Kekeringan Parah di Subang: 1.348 Hektare Sawah Terancam Gagal Panen
Kekeringan melanda 45 desa di 15 kecamatan Subang, 1.348 hectare sawah terancam gagal panen dengan potensi kerugian Rp7 juta per hectare.

Ancaman Kekeringan di Lahan Pertanian Subang
Dampak El Nino terasa nyata di sektor pertanian Jawa Barat. Ribuan hektare sawah di Kabupaten Subang kini menghadapi ancaman gagal panen akibat kekeringan yang terus meluas. Kondisi ini mengancam survivalkehidupan ribuan petani yang menggantungkan harapan pada musim panen.
1.348 Hektare, Data dan Fakta Dampak Kekeringan di Subang
Berdasarkan data resmi Pemerintah Kabupaten Subang, total areal persawahan yang terdampak kekeringan mencapai 1.348 hektare. Calam besar ini tersebar di 45 desa yang tersebar di 15 kecamatan, menunjukkan betapa luasnya jangkauan masalah ini.
Baca Juga: Dewan Pers akan Gelar Pertemuan Seluruh Konstituen Bahas Masa Depan Hari Pers Nasional
Kekeringan tidak hanya terjadi di satu titik, melainkan sudah menjalar ke berbagai wilayah. Beberapa kecamatan yang terdampak parah meliputi:
- Patokbeusi
- Cikaum
- Pagaden
- Pusakanagara
- Dawuan
- Subang
- Cibogo
- Cipeundeuy
- Pabuaran
- Sukasari
- Blanakan
- Cipunagara
- Compreng
- Legonkulon
- Pagaden Barat
Kecamatan Legonkulon tercatat sebagai wilayah paling terdampak, menandakan bahwa wilayah pesisir utara Subang menjadi area paling rentan terhadap kekurangan air.
Potensi Kerugian Miliaran Rupiah
Akibat keterbatasan pasokan air, banyak tanaman padi tumbuh tidak normal dan terancam gagal panen. Kondisi ini berujung pada potensi kerugian besar bagi para petani.
"Karena berpotensi tidak bisa dipanen, tanaman padi dicabut untuk dijadikan pakan ternak. Kerugian yang dialami diperkirakan mencapai Rp7 juta per hectare," jelas Suna, seorang petani di wilayah Pantura Subang.
Jika dihitung dengan total luas lahan terdampak, potensi kerugian agregat mencapai miliaran rupiah. Angka ini sangat signifikan bagi para petani yang pendapatannya bergantung pada hasil panen.
Bantuan Pompa Air Belum Memadai
Meskipun pemerintah telah menyalurkan bantuan pompa air, langkah tersebut dinilai belum mencukupi kebutuhan para petani. Para petani terkesan masih berjuang keras untuk menyelamatkan tanaman mereka.

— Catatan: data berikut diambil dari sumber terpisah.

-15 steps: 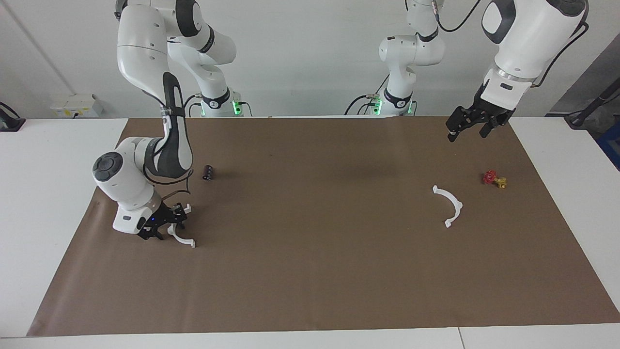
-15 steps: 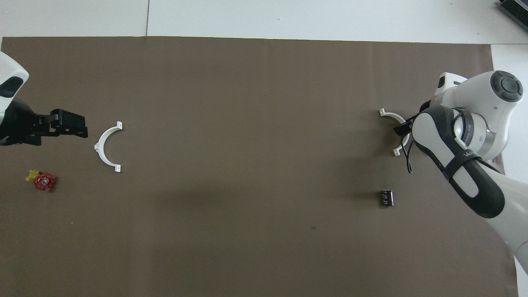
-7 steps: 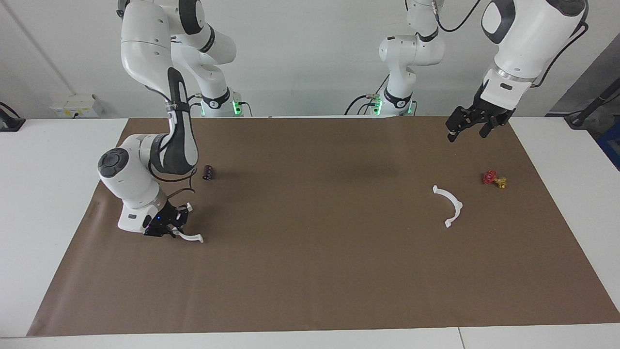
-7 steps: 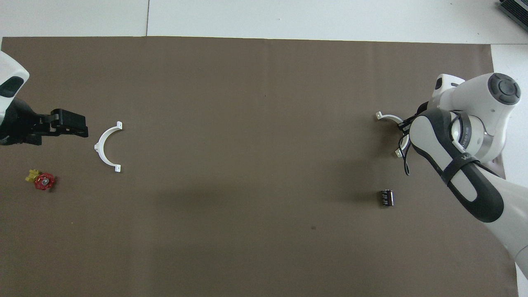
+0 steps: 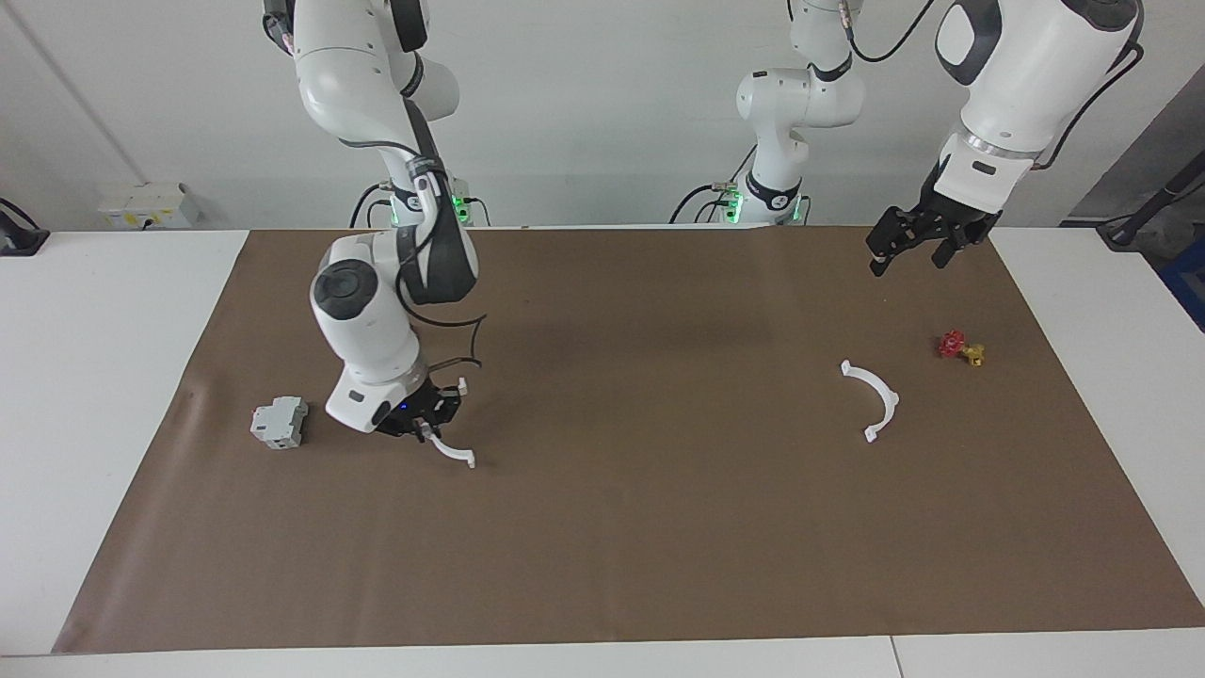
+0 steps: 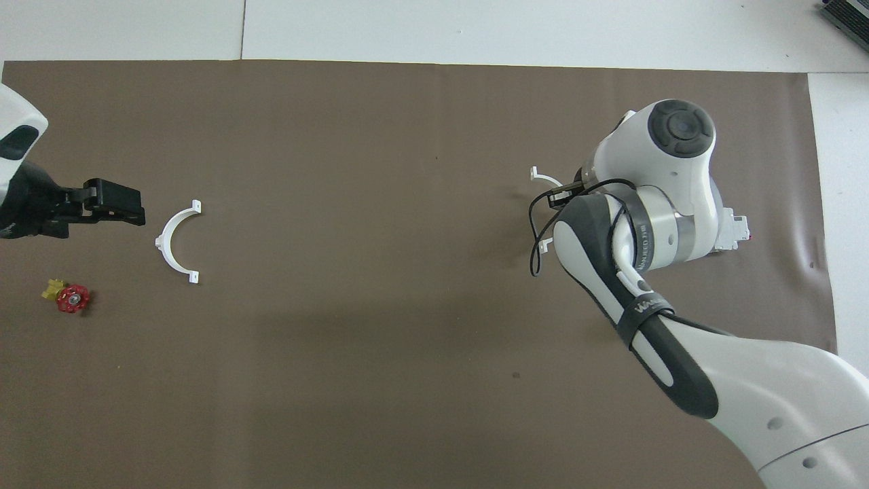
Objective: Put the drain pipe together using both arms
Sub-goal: 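Carry the half-ring to the table center and release it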
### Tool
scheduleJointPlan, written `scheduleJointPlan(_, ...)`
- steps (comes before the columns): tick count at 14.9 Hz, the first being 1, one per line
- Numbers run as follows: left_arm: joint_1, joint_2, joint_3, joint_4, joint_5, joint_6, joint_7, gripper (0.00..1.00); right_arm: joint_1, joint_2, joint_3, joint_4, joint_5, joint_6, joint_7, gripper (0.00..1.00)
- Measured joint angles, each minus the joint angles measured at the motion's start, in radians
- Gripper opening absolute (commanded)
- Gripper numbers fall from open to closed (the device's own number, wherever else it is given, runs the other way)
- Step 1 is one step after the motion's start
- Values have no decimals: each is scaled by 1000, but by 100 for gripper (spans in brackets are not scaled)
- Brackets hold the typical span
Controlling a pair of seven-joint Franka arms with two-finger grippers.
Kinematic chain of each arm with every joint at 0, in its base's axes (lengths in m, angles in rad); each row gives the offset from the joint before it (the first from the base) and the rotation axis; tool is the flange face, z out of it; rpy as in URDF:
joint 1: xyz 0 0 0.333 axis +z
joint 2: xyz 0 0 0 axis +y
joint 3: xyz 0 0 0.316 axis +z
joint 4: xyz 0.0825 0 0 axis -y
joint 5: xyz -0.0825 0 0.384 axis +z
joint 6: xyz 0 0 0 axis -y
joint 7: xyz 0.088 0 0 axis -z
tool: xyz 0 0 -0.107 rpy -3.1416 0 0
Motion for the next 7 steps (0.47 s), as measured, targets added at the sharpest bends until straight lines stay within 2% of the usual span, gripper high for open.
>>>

Kendala utama terletak pada keterbatasan sumber daya air yang tersedia. Untuk mengantisipasi hal ini, banyak petani yang akhirnya menyewa pompa air secara mandiri dengan biaya operasional yang cukup tinggi.
"Bantuan pompa air belum memadai, sehingga para petani harus menyewa pompa air untuk menyelamatkan tanaman padi," papar Suna.

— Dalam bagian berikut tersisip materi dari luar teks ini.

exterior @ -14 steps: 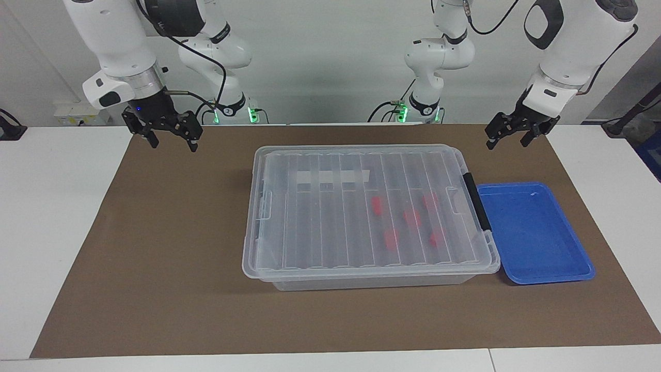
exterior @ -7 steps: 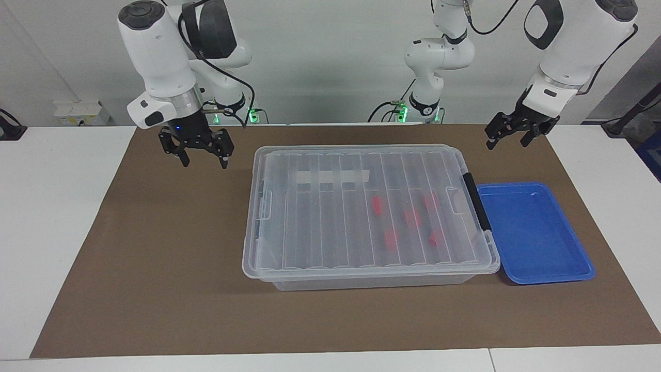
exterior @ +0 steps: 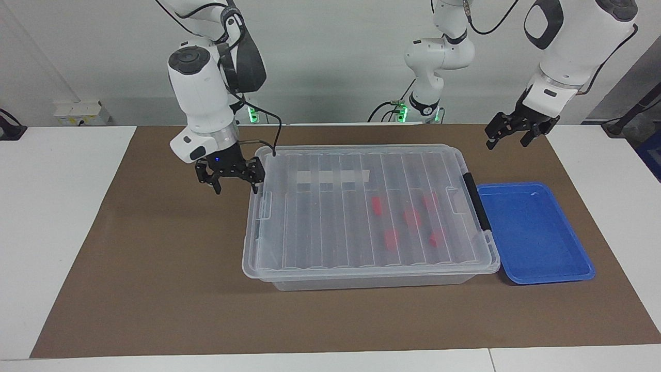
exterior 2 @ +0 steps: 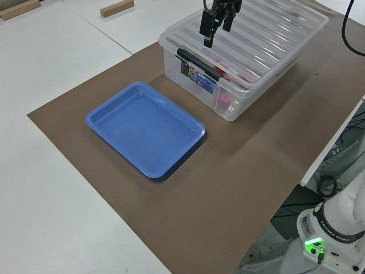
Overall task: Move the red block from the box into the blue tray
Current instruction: 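Reach the right gripper to the edge of the clear box lid, then slide the clear lid away from the blue tray with the right gripper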
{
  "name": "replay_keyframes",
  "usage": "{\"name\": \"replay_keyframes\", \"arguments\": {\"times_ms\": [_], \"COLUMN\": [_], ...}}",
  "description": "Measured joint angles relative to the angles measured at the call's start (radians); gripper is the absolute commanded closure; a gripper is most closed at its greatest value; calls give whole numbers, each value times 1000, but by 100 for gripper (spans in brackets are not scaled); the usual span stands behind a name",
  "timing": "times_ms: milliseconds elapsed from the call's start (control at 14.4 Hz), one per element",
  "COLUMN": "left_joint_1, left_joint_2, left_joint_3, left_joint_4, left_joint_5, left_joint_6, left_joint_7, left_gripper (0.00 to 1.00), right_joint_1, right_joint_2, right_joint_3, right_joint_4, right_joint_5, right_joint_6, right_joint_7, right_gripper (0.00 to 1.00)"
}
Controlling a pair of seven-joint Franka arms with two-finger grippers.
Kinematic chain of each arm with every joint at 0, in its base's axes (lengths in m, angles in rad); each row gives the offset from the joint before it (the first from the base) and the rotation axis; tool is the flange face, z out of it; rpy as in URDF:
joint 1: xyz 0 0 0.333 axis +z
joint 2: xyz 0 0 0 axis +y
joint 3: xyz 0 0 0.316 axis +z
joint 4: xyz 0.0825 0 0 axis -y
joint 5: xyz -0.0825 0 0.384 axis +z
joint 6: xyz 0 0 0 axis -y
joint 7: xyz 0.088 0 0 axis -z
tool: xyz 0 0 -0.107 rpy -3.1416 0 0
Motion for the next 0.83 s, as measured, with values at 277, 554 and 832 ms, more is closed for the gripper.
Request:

Komitmen Pemerintah dan ke Depan
Kepala Daerah Subang Reynaldy Putra Andita menegaskan bahwa pemerintah daerah berkomitmen penuh dalam penanganan kekeringan. Berbagai upaya antisipasi terus dilakukan agar dampak kekeringan tidak semakin meluas.
Pihak kabupaten menyatakan bahwa meskipun kekeringan terus meluas, kondisi tersebut belum mempengaruhi tingkat produktivitas padi secara keseluruhan. Pemerintah optimistis langkah-langkah antisipatif yang diambil dapat meminimalkan kerugian para petani.
Langkah nyata yang diperlukan meliputi:
- Penguatan infrastruktur pengairan
- Penyaluran bantuan pompa air secara masif
- Pemberian subsidi biaya operasional pompa
- Pembuatan embung dan waduk kecil
Kekeringan di Subang menjadi pengingat bahwa perubahan iklim memberikan dampak nyata terhadap sektor pertanian. Diperlukan sinergi antara pemerintah, petani, dan berbagai pihak terkait untuk membangun sistem ketahanan pangan yang lebih tangguh menghadapi tantangan alam.